A quick post here as I get ready for our first full day of staff meetings. Yesterday, at a lunch with department chairs for our lower school and our upper school, one of my colleagues raised a nice question. We were discussing our goals for this afternoon’s joint department meetings and we were bouncing around some topics related to summer reading, content alignment, etc. We are a PK – 12 school but we are on two campuses separated by three miles so we do not see each other as often as we would like. Meetings like the one we will have this afternoon are few and far between. So, the question raised by one of the chairs was this – ‘Why do we teach, fill in the blank?’ In other words, can our English teachers say something similar to each other about why we teach English? Can my math team say something coherent and cohesive about why we teach math? I titled this blog post the way I did in honor of Glenn Waddell (@gwaddellnvhs) who reminded us this summer at TMC15 that it is important to remember that math is the subject we teach (at least all of us there!) but we teach people.
So, what would you say in response to the question ‘Why do you teach math to young people?’ Why do you teach chemistry to young people?’
I think I have an elevator speech in mind but I realize, when pressed, that it is not as succinct as I would like it to be and I am not convinced that there is enough overlap between my reason and those of my departmental colleagues. I think that, for the benefit of our students and for coherence in our program, that we should probably share this question with each other. I would love to hear in the comments or over at twitter (I am found there @mrdardy) what you think of this question and what your answer is.
Off to full faculty meeting starting in 33 minutes!
I feel like there’s a lot packaged up in that question, actually. First of all, where the emphasis is: Why do WE teach our students () – as opposed to leaving it up to someone else – versus putting the emphasis on the (subject). But let’s assume the latter. The “obvious” (or more standard) answers would probably be “because it’s useful/necessary/fun” – not necessarily all at once. But that’s not really subject specific.
Going a bit deeper into mathematics, I might go along the lines of because it’s important to recognize patterns – or in the case of randomness, the absence of patterns? – for the purposes of planning in our lives. It’s also important to be able to think logically (and/or statistically), and to devise ways of solving problems, for daily living.
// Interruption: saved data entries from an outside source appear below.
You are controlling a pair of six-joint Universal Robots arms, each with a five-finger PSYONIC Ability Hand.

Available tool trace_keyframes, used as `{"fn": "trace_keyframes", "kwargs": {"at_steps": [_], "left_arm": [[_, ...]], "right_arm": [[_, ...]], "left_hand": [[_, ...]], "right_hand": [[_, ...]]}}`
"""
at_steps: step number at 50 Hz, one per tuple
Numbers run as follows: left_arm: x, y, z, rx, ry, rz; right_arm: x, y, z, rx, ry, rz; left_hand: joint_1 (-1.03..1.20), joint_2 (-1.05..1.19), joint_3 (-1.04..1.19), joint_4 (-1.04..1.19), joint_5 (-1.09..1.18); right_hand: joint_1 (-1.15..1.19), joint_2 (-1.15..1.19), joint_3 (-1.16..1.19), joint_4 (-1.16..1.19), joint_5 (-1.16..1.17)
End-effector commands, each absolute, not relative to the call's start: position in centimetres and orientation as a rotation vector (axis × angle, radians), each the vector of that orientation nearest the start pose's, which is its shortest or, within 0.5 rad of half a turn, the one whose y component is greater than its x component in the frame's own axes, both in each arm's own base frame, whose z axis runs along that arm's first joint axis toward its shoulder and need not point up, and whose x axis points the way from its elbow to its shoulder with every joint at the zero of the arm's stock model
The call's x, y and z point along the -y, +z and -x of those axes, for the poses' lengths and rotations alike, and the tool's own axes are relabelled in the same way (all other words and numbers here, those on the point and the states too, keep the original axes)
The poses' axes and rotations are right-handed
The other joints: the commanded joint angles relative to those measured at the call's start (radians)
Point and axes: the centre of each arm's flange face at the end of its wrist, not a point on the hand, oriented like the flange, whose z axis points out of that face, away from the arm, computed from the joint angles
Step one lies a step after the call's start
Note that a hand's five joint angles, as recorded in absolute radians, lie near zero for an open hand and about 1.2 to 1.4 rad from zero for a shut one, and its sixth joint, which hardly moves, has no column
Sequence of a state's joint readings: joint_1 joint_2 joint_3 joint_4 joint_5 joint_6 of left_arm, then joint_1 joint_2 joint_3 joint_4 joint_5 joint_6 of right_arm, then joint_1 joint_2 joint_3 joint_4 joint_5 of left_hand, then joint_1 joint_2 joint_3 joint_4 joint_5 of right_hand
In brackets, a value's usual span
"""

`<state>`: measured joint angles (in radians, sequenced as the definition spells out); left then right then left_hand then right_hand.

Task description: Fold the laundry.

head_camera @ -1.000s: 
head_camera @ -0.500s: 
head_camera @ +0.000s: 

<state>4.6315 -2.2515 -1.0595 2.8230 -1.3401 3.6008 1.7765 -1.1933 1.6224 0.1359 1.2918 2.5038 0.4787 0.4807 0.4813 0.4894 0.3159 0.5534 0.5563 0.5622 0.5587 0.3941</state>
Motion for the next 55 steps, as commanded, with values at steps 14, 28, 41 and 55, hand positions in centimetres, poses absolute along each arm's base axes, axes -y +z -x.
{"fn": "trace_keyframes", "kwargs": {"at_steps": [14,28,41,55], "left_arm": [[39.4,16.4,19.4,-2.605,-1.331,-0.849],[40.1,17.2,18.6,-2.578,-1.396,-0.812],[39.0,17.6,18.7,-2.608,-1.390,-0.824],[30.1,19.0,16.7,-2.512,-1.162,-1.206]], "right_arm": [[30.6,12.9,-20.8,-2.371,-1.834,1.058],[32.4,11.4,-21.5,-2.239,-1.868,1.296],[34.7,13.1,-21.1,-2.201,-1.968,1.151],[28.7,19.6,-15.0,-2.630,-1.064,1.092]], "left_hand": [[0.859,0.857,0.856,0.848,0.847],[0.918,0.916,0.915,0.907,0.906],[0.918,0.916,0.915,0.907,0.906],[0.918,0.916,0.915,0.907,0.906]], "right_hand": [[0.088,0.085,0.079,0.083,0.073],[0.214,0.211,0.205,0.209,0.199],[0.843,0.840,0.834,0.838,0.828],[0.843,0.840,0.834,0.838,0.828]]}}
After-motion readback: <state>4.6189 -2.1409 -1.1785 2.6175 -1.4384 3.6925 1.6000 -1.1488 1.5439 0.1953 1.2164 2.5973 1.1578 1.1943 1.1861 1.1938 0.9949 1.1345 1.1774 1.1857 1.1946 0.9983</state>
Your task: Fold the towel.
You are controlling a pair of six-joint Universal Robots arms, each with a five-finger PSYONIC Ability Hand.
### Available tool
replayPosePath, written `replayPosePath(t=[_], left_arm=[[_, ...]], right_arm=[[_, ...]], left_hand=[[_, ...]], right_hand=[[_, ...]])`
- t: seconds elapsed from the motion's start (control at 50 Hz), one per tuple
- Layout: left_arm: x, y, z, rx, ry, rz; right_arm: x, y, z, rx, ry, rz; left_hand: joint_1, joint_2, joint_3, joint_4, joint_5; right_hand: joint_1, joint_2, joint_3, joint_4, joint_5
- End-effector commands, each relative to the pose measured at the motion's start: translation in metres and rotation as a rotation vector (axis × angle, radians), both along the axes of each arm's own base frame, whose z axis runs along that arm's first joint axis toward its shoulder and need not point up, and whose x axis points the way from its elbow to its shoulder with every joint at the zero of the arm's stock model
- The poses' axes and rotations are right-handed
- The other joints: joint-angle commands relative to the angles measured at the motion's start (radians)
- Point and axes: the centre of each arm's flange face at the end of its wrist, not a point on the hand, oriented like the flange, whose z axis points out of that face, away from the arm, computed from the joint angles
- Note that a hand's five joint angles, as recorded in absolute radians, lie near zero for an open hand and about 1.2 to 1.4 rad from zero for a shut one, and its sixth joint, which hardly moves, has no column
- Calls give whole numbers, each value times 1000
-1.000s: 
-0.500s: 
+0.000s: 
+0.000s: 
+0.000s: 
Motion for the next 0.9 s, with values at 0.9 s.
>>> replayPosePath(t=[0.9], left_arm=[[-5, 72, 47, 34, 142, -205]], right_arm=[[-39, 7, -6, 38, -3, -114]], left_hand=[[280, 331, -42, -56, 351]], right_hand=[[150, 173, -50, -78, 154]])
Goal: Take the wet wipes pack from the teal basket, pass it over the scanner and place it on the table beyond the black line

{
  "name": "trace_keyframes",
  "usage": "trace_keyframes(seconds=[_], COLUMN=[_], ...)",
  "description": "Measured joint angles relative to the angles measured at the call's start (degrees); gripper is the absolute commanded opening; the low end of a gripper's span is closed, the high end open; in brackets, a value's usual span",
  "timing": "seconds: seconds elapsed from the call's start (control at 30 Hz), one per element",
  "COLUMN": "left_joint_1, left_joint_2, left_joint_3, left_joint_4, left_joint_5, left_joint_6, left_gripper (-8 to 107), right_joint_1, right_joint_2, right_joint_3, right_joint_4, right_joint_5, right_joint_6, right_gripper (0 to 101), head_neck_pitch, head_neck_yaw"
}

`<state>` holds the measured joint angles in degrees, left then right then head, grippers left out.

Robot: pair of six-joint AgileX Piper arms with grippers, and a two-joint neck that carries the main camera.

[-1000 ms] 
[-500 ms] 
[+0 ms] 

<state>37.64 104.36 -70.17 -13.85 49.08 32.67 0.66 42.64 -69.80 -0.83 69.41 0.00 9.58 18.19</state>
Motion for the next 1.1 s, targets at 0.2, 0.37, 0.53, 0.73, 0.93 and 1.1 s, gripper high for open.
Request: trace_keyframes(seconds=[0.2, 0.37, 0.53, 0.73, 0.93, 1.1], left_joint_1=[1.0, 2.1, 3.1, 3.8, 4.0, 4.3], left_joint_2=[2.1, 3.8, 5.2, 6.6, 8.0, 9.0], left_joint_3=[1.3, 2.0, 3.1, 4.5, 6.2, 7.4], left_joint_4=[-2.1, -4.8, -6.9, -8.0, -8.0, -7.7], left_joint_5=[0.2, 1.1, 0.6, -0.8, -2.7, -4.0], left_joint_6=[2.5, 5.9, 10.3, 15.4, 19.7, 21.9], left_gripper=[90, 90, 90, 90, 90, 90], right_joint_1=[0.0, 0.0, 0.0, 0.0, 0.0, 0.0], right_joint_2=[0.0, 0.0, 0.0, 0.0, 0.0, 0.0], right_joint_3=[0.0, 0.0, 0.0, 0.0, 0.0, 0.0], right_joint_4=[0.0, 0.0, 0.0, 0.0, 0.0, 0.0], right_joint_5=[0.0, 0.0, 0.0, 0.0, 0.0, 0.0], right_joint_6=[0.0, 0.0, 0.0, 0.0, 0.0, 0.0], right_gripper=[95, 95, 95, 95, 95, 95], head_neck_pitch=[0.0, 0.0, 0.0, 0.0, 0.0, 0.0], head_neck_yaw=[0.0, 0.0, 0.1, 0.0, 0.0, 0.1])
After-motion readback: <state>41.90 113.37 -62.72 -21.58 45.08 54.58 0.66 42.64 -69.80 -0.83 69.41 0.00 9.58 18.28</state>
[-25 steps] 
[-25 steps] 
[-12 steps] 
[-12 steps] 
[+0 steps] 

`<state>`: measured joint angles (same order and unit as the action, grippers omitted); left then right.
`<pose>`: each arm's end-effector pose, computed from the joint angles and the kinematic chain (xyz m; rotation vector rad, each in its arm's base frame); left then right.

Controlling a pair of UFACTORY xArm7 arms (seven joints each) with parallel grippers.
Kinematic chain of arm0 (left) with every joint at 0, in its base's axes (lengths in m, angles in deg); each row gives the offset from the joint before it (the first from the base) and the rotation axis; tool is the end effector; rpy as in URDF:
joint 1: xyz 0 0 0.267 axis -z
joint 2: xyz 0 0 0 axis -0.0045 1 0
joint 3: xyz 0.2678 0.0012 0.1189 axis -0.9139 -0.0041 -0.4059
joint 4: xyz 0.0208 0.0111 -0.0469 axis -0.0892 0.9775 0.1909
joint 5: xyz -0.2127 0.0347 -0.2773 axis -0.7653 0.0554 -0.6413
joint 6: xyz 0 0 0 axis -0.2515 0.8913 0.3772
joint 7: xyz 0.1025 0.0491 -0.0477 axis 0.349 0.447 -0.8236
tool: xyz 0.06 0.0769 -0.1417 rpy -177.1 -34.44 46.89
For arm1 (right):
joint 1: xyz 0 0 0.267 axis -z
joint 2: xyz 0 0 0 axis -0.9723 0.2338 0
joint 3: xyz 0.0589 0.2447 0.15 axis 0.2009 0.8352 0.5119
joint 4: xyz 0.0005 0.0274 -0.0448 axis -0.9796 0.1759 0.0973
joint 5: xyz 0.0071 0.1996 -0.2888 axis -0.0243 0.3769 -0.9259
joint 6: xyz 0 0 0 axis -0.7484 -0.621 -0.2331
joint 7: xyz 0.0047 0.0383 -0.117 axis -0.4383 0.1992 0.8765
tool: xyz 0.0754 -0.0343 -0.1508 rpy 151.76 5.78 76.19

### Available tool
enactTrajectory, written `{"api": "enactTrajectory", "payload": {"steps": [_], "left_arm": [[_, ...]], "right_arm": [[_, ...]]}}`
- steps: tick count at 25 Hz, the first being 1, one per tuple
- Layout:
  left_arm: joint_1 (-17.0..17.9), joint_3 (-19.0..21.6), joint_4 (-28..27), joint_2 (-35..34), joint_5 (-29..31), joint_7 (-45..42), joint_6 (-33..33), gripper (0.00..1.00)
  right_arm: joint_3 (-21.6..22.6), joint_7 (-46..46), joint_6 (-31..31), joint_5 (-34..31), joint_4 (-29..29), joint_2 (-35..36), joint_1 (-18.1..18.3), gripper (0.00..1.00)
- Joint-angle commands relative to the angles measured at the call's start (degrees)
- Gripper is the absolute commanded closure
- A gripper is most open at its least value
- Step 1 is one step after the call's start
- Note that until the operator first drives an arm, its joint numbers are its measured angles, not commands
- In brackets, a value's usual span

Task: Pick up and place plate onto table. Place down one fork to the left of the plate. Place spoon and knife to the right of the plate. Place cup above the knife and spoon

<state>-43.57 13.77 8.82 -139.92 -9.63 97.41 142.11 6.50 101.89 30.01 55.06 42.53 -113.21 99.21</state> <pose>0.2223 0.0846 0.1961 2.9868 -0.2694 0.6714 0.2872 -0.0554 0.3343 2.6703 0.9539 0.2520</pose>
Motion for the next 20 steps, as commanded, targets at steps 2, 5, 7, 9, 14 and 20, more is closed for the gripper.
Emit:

Here’s the thought that really drove me to comment though. What if you asked all the SCIENCE teachers, “Why do we teach young people math?” What if you asked all the MATH teachers, “Why do we teach young people english?”. (Do some people really think it’s all about grammar and poetry?) As education becomes less compartmentalized, how do we see other subjects? I don’t have an answer for this, but I wonder. Hope the faculty meeting went well!